TASK TO CARRY OUT —
Lines from the one with "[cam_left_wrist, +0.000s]" up to and including the one with "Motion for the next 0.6" are to be copied exactly from the records below, without their pictures.

TASK DATA —

....

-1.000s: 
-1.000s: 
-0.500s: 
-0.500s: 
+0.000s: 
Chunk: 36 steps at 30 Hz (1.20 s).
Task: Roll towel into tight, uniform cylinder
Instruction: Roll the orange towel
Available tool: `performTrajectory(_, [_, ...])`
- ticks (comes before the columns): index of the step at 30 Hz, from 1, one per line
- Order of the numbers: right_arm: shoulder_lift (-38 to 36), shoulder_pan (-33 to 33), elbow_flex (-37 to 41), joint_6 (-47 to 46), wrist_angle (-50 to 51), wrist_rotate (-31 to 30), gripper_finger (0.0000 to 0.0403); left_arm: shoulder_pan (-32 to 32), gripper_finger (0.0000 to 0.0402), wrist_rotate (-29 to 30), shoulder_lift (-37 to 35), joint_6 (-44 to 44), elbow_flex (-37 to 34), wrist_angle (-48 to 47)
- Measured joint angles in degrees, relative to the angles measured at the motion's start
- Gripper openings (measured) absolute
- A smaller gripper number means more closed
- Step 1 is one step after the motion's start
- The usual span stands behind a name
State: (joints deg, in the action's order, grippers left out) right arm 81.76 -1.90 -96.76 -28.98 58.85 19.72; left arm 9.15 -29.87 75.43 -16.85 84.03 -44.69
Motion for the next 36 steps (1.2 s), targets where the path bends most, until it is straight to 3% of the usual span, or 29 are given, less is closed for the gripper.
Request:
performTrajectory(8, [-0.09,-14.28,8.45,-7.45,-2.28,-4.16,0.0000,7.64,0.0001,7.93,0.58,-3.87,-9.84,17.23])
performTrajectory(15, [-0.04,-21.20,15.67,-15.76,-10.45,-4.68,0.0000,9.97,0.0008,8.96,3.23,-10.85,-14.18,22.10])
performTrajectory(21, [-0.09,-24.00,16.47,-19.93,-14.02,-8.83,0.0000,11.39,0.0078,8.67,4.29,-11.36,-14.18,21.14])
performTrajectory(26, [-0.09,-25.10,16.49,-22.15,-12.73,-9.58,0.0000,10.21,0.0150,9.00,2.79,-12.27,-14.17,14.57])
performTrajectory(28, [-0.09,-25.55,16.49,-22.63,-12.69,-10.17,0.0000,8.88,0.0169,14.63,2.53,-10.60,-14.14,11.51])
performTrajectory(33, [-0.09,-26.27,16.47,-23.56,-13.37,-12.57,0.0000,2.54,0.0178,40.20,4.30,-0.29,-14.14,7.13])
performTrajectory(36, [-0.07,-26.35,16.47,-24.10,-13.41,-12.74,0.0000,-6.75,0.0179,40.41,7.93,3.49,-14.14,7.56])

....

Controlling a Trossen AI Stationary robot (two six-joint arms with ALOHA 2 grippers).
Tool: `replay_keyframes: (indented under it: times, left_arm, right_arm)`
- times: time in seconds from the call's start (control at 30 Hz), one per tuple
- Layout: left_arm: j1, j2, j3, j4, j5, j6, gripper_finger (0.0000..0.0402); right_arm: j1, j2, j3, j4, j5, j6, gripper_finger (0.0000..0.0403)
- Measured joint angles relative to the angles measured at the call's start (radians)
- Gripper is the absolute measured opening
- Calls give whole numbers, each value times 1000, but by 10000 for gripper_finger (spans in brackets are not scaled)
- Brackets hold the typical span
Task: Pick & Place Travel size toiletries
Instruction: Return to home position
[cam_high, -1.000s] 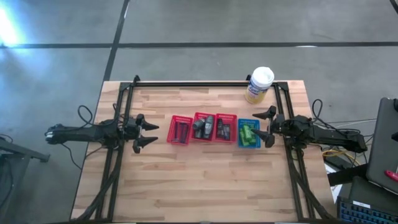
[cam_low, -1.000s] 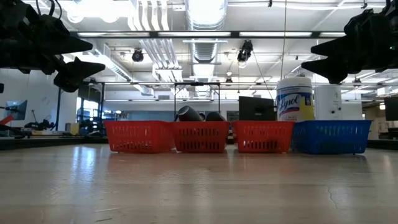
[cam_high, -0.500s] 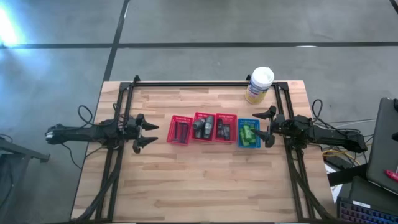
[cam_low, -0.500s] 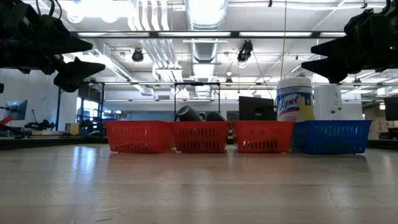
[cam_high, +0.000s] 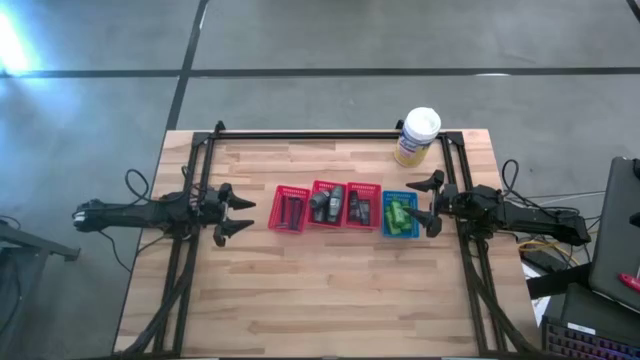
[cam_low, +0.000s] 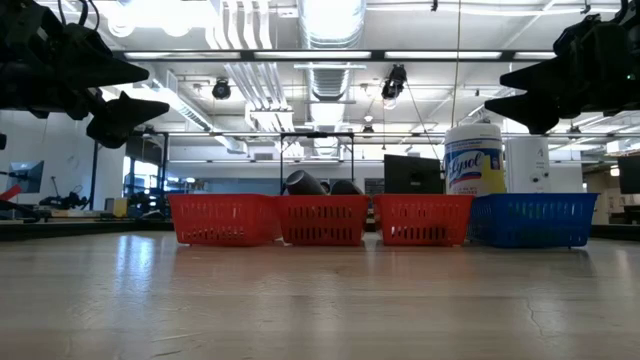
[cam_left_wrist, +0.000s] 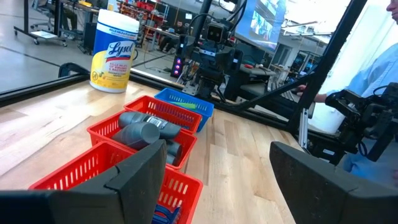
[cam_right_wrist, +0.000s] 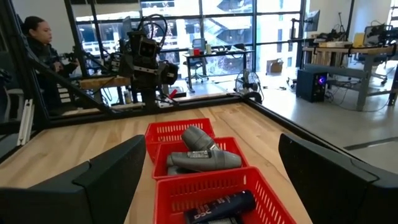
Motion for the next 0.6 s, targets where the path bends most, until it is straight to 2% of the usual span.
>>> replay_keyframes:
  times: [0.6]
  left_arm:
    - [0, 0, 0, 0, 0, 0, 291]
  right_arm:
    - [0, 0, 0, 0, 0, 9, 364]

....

SOLUTION TO THE PROBLEM —
[cam_left_wrist, +0.000s] 
[cam_right_wrist, +0.000s] 
Motion for the next 0.6 s, targets where the path bends most, until it is straight to 2% of the usual span.

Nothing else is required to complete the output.